— Work instruction —
Draw out every line with the word "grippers" from the listing below.

Collected data: Begin

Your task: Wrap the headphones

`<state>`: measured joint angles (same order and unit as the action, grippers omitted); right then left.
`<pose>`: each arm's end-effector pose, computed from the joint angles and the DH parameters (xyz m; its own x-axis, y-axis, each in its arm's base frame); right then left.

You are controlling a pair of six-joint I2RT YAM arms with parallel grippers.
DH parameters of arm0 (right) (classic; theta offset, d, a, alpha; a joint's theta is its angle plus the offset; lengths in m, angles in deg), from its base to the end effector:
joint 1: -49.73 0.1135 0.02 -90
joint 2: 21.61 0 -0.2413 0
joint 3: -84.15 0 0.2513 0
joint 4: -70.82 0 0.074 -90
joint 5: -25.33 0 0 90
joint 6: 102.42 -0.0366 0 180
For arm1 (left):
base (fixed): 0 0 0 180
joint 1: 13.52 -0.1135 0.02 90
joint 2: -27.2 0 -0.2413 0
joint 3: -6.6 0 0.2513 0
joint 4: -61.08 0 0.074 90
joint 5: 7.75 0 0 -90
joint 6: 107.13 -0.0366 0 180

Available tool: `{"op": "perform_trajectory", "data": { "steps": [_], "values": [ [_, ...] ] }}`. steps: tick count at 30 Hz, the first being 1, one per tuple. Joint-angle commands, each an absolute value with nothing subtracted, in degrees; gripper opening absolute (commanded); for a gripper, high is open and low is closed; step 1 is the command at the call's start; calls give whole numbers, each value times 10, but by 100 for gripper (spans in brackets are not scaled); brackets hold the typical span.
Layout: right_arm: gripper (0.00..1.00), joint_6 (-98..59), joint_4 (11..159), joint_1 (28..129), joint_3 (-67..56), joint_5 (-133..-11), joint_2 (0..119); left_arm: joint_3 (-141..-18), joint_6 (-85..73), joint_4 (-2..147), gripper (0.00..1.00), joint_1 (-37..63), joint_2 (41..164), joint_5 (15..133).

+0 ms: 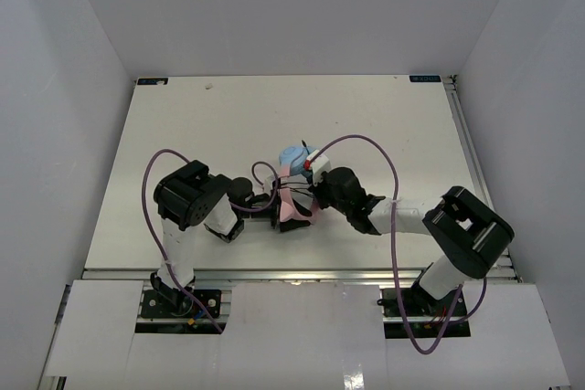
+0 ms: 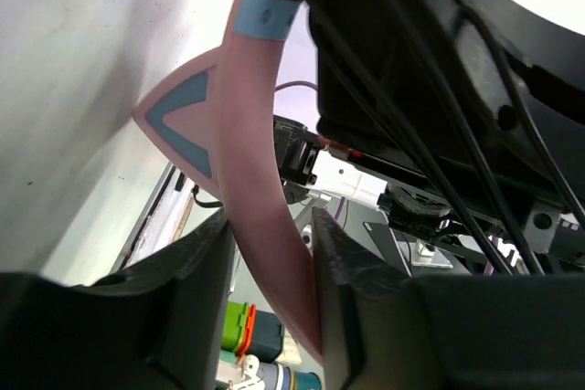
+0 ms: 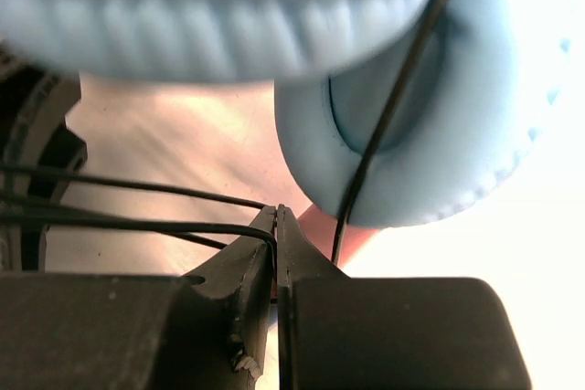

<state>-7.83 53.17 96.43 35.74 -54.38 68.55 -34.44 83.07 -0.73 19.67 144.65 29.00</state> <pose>0.2164 0.2201 0.1425 -0.2308 -0.3597 -0.9041 -0.6247 0.7671 -0.1458 0.2208 -0.1795 0.0592 -0.9236 -0.0995 0.3701 -0.3805 0.1223 -0.9166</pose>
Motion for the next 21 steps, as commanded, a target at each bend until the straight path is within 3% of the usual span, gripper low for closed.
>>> {"op": "perform_trajectory", "data": {
  "steps": [1, 13, 21],
  "values": [
    [8, -56, 544, 915, 333, -445, 710, -308, 826, -103, 52, 194, 1435, 183],
    [8, -59, 568, 900, 296, -447, 742, -247, 747, 4, 57, 138, 1340, 196],
    [8, -63, 577, 894, 290, -453, 745, -250, 529, 457, 56, 83, 1134, 343]
  ]
}}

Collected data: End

— Output below —
`<state>`: measured joint angles (same order and unit as the action, grippers omitted); right then left.
You are controlling a pair of six-joint I2RT YAM arms with parallel grippers.

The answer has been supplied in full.